Termino una intensa semana de trabajo volviendo de Barcelona el viernes por la tarde. El vuelo se ha retrasado y el reloj marca más de las diez cuando cruzo la puerta de “nada que declarar” hacia la salida. Como otras veces me ocurre, de forma inconsciente busco alguna cara conocida entre la gente que apelotonada tras la barandilla espera ansiosa que sus allegados salgan por la puerta.
El cansancio debe de provocar en mí un estado de enajenación transitoria, porque en un momento me imagino que detrás de todos ellos me espera un chico de agencia de viajes, sonriente, sujetando entre las manos un cartel con mi apellido escrito en mayúsculas, que cogerá mi maleta y me conducirá a un hotel paradisiaco con palmeras en la entrada…

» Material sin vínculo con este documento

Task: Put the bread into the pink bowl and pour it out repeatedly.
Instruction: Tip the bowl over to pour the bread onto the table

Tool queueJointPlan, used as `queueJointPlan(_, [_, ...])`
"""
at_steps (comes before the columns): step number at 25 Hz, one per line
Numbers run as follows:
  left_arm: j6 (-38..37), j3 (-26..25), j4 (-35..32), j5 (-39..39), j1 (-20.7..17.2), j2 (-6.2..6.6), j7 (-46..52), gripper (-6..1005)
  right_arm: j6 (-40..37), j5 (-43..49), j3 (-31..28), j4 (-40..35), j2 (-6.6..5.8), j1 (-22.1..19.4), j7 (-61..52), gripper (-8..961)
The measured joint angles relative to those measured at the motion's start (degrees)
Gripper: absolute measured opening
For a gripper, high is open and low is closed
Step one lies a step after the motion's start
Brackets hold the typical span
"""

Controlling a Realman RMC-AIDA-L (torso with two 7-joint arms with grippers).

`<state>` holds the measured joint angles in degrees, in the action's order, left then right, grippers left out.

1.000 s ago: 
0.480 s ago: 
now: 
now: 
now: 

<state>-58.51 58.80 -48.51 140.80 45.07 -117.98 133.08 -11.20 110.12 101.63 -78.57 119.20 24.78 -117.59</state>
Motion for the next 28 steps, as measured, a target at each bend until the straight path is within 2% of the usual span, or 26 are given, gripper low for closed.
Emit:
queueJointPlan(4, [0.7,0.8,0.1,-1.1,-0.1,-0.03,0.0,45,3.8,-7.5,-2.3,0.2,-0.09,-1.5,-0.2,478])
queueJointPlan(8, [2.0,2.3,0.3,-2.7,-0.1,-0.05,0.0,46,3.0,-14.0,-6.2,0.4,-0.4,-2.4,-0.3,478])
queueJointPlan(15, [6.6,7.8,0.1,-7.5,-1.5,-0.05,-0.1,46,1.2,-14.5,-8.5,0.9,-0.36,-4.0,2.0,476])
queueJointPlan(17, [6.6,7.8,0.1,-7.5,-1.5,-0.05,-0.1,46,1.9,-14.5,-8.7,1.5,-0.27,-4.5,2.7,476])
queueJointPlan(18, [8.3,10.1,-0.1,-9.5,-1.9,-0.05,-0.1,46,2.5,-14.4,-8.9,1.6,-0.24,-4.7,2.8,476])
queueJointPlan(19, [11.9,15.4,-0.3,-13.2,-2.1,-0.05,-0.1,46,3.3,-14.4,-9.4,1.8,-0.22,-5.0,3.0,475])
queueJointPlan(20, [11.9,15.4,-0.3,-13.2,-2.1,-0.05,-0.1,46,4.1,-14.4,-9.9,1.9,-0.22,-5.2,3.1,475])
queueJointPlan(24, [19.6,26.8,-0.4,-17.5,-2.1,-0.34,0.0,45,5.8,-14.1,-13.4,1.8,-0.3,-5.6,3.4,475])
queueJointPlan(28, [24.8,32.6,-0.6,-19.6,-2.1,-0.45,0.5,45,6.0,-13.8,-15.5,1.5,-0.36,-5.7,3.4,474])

Pero en seguida vuelvo a la realidad porque nadie me espera, salvo mi coche en el parking de la terminal, que recojo tras pagar el desorbitado precio que me pide la pantalla del cajero automático. El trayecto hacia casa se me hace eterno y ni siquiera me anima descubrir una enorme luna llena que preside la noche.
Al abrir la puerta me recibe la perra moviendo compulsivamente la cola, saludo en su cuarto a mi hija que me sonríe tras la pantalla de su tableta y beso a mi marido, tirado en el sofá, descansando tras su semana de trabajo (probablemente más dura que la mía).
Respiro profundo y de pronto me siento afortunada: mi casa, mi familia, son el auténtico paraíso de palmeras.